What Is Edge Computing?

Edge computing refers to collecting and processing data at the edge of the network. In other words, the processing and storing happen at or near where the data is produced or received instead of a centralized cloud server. 

This involves smart devices at the edge of the network capable of processing the data. Basically, they do all the work independently without entirely relying on the cloud. As a result, the speed of processing, and subsequent decision-making based on that data, improves drastically. Since data is an invaluable asset for any business, the need to collect and process it quickly and more reliably is ever-increasing. 

Why Is Edge Computing Important?

Every new technology aims to resolve existing problems, which is precisely why edge computing matters. It can help resolve some drawbacks of cloud computing and other existing technologies for data storage and processing. 

  • Distributed Architecture: Computing needs can vary vastly depending on business niche or model. This means the architecture needs to match the processing needs.

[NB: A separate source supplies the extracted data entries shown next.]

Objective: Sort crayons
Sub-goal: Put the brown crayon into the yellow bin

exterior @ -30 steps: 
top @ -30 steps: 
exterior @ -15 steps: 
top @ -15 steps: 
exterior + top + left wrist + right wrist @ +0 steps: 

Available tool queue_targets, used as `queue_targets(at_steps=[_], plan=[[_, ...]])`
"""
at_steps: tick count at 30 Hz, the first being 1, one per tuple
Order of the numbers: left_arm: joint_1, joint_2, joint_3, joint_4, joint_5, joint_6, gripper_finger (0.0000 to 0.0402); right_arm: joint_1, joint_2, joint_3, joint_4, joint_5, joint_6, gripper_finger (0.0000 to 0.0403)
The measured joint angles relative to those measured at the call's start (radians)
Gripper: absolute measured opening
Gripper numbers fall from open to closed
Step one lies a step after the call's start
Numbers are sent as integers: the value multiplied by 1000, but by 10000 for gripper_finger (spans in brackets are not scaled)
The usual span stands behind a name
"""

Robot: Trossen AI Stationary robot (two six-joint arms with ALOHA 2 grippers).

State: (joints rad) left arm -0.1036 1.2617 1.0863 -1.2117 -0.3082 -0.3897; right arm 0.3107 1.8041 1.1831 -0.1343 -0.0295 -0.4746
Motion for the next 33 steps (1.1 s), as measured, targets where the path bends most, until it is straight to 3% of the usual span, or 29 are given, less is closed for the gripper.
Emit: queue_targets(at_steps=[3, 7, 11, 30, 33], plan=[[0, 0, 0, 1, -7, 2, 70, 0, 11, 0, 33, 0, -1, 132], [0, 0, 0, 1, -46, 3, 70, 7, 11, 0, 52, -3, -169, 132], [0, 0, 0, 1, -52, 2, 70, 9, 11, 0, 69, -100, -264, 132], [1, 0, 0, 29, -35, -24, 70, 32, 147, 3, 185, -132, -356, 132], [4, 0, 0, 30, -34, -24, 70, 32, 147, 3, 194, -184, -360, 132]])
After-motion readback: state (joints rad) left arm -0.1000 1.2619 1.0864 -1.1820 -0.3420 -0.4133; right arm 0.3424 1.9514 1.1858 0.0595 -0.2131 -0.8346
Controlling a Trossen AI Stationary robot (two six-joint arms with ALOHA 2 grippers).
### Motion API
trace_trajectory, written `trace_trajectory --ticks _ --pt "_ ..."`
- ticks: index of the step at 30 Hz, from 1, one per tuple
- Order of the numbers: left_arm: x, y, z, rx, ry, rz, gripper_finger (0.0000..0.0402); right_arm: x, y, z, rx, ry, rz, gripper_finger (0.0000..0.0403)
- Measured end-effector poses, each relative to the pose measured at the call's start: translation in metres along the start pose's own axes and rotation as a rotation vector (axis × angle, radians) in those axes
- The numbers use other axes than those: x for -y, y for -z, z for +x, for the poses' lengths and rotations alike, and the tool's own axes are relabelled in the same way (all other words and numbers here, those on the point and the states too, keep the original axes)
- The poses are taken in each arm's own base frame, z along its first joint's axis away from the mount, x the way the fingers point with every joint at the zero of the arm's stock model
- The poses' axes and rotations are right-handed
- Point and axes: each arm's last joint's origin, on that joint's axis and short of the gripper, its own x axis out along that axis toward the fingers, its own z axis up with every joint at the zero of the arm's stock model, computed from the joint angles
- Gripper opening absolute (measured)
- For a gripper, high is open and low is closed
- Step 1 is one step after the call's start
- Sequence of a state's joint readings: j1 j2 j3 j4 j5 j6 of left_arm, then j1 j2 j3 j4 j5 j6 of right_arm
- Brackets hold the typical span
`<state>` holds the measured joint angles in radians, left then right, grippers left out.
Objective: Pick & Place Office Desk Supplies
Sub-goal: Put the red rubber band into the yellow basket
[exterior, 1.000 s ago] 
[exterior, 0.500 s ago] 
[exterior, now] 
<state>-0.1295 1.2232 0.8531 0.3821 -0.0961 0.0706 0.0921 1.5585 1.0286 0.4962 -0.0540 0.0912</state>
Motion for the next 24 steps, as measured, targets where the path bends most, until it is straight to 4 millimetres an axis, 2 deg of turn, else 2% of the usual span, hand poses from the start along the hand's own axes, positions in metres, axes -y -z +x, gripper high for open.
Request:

By implementing a distributed data processing architecture, edge computing simplifies the process. 
  • Speed: Edge computing can reduce latency, the time it takes for data to travel from one point to another in a network. When the data is being stored or processed at the edge device, it reduces or eliminates the need for that data to travel to another central location. 
  • Cost Savings: Businesses can reduce bandwidth costs with edge computing. Networks typically have limited bandwidth and pay for what they use. With edge computing, bandwidth usage goes down as data transfer reduces. For many businesses, this technology isn’t just improving speed but also cutting down expenses. 
  • Decongestion: Every day, we are producing 2.5 quintillion bytes of data. While the internet has made standard data transfer pretty quick, there’s always a risk of network congestion. We have seen this in the past with outages severely congesting working networks and slowing down data transfer speeds. Thanks to edge computing, such congestion can be avoided. 

What Is an Edge Device (With Examples)?

Edge devices enable most edge computing applications.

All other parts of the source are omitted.